If you are also testing Prefect flows, the postgres harness will already use Prefect's harness to ensure isolation:

```python
import pytest
from mc_postgres_db.testing.utilities import postgres_test_harness

@pytest.fixture(scope="session", autouse=True)
def postgres_harness():
    with postgres_test_harness(prefect_server_startup_timeout=45):
        yield
```

Now, all your tests (including those that run Prefect flows) will use the temporary PostgreSQL database, and you don't need to modify your flows or tasks to support testing.

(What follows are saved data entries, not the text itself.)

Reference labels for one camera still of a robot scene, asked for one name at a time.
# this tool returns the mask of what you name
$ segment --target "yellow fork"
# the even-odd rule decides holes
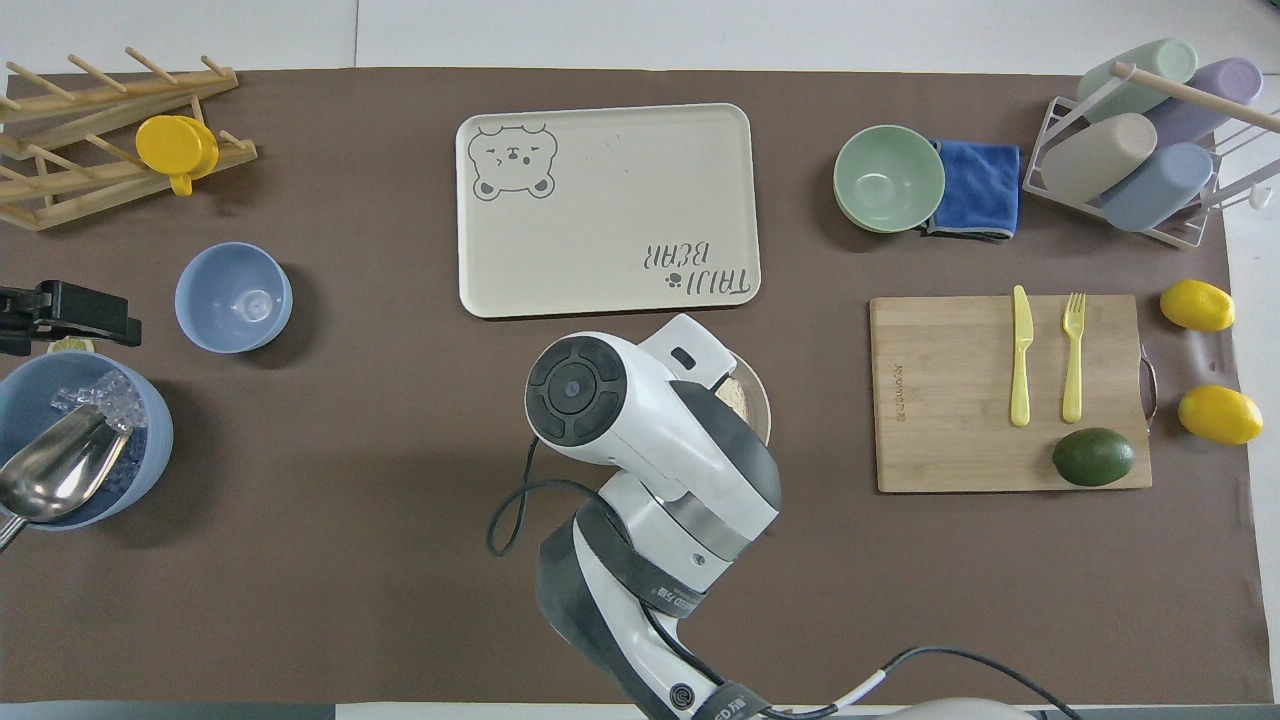
[[[1066,388],[1062,391],[1062,419],[1080,420],[1080,337],[1084,336],[1084,293],[1073,292],[1066,300],[1062,329],[1071,338],[1071,351],[1066,360]]]

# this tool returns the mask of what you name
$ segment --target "metal handle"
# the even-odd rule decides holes
[[[9,547],[13,538],[18,537],[18,533],[27,527],[27,519],[14,515],[5,521],[4,527],[0,528],[0,552]]]
[[[1160,409],[1160,386],[1156,383],[1156,366],[1151,364],[1151,359],[1147,357],[1147,346],[1138,343],[1138,361],[1147,370],[1147,379],[1151,384],[1151,413],[1143,409],[1143,415],[1147,416],[1147,433],[1151,433],[1151,424],[1156,419],[1156,410]]]

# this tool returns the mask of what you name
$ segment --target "yellow cup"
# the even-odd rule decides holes
[[[202,123],[183,115],[156,115],[138,127],[138,156],[148,168],[169,176],[174,195],[191,195],[191,181],[218,165],[218,140]]]

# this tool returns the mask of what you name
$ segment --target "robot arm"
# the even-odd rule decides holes
[[[639,346],[568,336],[535,363],[526,413],[554,450],[621,470],[543,542],[552,626],[652,719],[733,720],[768,703],[709,669],[676,625],[781,506],[777,465],[713,389],[732,354],[686,315]]]

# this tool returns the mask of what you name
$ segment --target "blue towel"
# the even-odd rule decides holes
[[[1005,242],[1018,229],[1015,145],[934,140],[946,186],[942,202],[924,222],[924,234]]]

### Additional Testing Utilities

The package also provides a `clear_database` function for manually clearing test databases:

```python
from mc_postgres_db.testing.utilities import clear_database
from sqlalchemy import create_engine

# Clear a test database (with safety checks)
engine = create_engine("postgresql://testuser:testpass@localhost:5432/testdb")
clear_database(engine)  # Drops and recreates all tables
```

**Note:** The `clear_database` function includes comprehensive safety checks to prevent accidental clearing of production databases.

## Contributing

This is a personal project, but suggestions and improvements are welcome:

1. Fork the repository
2. Create a feature branch
3. Make your changes with tests
4. Submit a pull request

## License

This project is for personal use and learning purposes.

## Disclaimer

This software is for educational and personal use only. It is not intended for production trading or investment advice. Use at your own risk.